Ses protagonistes en furent une famille dont le fils,
pendu après avoir été accusé de vol par la servante
de l’auberge où ils avaient passé la nuit, fut retrouvé
vivant par ses parents à leur retour de Compostelle.
Le thème du “pendu-dépendu” donna également lieu à une
abondante iconographie dans toute l’Europe. Dans les
monts d’Oca, de difficile traversée, le pèlerin pouvait
évoquer le souvenir d’un autre miracle de saint Jacques,
qui ressucita l’enfant unique d’un couple de pèlerins
français, enfant tant attendu, né à la suite d’un premier
pèlerinage de son père à Compostelle, qui était mort
en chemin et dont la mère avait invoqué l’intercession
de l’apôtre.
Le
fil du récit merveilleux se dénoue ensuite jusqu’à Sahagún,
où reposent les saints Facond et Primitif.
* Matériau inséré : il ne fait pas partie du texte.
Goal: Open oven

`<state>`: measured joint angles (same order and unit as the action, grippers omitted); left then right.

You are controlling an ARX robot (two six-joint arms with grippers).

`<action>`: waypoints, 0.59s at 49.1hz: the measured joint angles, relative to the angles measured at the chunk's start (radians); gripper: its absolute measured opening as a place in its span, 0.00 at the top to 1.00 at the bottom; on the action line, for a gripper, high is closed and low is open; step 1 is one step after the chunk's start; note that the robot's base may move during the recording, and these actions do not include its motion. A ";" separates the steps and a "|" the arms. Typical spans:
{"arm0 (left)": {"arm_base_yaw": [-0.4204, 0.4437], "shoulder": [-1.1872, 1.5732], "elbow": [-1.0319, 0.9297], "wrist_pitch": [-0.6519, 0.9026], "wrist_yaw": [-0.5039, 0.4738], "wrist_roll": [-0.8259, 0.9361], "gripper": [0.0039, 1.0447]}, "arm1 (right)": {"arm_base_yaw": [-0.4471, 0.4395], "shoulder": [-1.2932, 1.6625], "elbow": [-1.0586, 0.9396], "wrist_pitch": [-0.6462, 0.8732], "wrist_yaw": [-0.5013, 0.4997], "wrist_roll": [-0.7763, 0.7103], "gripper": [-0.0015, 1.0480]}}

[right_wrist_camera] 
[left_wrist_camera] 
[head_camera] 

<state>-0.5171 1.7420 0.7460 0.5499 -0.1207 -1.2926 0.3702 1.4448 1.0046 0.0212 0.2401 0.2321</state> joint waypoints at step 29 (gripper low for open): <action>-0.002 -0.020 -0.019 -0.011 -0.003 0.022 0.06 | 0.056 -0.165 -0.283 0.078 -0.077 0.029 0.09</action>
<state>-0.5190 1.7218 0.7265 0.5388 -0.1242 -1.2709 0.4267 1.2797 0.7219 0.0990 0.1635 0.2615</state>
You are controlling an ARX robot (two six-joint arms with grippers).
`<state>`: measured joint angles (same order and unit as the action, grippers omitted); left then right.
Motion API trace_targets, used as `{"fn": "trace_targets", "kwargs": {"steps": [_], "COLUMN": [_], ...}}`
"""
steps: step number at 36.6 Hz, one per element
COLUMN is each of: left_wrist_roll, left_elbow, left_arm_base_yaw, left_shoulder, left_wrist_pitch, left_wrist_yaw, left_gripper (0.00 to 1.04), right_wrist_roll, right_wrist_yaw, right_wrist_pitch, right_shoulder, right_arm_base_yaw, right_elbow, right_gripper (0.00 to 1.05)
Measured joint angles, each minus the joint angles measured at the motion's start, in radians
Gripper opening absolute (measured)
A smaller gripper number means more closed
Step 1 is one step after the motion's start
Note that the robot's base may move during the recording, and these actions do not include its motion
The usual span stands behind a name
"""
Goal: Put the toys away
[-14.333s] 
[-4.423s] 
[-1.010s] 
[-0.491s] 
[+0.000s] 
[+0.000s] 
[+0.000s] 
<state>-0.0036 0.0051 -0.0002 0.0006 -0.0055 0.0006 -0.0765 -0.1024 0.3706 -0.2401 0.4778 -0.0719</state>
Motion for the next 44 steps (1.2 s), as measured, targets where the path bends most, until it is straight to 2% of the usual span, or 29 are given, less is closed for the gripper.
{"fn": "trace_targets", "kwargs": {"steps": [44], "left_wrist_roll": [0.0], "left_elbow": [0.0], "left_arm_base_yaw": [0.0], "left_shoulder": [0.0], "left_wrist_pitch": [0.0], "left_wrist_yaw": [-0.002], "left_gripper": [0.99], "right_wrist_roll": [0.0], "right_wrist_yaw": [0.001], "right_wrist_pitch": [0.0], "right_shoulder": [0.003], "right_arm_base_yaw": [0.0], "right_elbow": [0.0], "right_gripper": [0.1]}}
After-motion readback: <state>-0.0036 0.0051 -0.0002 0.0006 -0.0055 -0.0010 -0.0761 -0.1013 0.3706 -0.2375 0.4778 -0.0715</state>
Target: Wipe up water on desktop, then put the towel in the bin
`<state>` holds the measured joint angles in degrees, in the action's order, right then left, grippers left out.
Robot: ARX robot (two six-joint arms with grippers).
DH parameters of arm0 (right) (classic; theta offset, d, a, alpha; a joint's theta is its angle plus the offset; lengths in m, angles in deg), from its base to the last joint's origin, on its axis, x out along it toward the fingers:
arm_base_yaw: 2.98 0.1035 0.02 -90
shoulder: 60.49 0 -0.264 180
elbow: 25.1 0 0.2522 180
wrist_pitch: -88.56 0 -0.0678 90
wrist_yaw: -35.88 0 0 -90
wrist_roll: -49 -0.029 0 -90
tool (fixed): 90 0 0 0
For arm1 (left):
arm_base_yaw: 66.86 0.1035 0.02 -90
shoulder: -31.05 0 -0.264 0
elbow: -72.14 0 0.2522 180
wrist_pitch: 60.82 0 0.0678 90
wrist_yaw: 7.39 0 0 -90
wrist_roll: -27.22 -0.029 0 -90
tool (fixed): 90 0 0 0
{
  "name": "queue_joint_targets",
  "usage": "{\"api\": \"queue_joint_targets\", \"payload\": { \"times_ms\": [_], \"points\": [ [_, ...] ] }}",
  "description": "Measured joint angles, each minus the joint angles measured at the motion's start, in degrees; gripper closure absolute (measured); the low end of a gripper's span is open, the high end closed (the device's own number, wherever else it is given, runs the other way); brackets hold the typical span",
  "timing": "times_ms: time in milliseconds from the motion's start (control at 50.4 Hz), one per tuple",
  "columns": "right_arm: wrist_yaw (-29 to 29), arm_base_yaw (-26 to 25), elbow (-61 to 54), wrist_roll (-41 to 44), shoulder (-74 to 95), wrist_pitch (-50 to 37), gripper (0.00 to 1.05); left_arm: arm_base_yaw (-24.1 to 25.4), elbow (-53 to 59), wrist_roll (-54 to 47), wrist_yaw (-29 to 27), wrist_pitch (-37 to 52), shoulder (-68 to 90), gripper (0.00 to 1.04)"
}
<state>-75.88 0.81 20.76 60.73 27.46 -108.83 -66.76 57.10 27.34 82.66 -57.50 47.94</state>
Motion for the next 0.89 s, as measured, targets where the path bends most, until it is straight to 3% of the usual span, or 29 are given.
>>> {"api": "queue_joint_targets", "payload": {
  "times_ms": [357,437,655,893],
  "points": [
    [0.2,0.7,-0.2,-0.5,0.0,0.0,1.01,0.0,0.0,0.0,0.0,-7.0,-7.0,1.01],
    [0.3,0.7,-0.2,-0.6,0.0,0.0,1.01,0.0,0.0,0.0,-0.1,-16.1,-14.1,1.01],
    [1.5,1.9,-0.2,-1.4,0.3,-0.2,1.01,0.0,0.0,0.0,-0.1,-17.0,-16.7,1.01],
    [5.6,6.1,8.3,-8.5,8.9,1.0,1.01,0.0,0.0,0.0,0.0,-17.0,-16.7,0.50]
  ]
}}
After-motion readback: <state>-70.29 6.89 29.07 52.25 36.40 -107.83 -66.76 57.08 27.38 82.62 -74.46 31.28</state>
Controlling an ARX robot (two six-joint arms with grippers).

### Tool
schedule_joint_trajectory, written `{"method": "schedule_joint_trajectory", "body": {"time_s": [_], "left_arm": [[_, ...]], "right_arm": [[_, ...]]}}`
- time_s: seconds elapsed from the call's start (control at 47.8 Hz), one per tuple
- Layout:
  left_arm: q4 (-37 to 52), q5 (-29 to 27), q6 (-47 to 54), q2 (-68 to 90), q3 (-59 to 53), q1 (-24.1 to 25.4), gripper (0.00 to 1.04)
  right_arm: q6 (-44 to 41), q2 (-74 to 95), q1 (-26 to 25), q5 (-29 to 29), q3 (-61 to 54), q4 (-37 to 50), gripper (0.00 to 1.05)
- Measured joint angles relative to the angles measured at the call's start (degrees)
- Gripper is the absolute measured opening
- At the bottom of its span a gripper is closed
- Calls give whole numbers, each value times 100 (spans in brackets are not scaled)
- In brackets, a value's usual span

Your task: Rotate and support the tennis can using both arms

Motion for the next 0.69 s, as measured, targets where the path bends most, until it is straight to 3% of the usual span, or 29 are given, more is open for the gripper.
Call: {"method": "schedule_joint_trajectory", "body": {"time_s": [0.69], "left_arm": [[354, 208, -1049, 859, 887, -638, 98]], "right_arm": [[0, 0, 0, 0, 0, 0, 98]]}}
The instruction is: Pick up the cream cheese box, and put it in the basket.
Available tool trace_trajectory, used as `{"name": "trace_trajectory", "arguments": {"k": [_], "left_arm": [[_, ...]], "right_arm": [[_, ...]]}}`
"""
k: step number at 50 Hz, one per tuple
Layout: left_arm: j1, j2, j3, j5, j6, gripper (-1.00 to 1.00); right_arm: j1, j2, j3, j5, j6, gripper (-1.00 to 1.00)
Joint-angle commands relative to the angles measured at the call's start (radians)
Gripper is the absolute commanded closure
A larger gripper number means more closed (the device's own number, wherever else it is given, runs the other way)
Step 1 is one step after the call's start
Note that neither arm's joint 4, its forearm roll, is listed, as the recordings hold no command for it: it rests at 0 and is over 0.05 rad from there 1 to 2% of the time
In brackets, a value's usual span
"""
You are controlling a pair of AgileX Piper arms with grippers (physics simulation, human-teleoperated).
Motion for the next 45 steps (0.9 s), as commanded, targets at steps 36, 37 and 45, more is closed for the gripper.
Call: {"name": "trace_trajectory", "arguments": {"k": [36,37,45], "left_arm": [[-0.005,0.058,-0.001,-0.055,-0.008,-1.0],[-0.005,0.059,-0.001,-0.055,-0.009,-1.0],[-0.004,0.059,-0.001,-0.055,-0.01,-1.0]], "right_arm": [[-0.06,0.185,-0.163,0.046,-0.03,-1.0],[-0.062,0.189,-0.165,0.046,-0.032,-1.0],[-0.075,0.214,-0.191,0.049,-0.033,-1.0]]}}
L’Historia
Turpini, après avoir attribué à l’empereur la construction
de la basilique et la fondation du monastère, y situe
la rencontre des guerriers de Charlemagne et Milon avec
ceux d’Aigoland, en combats singuliers: cent contre
cent, puis deux cents contre deux cents, puis deux mille
contre deux mille, les chrétiens étant toujours vainqueurs.
Finalement eut lieu la bataille rangée, au cours de
laquelle moururent 40 000 chrétiens, dont les lances
avaient verdoyé pendant la nuit, symbole du martyre
qui les espérait.
Mais
des secours arrivèrent le lendemain et Aigoland se retira.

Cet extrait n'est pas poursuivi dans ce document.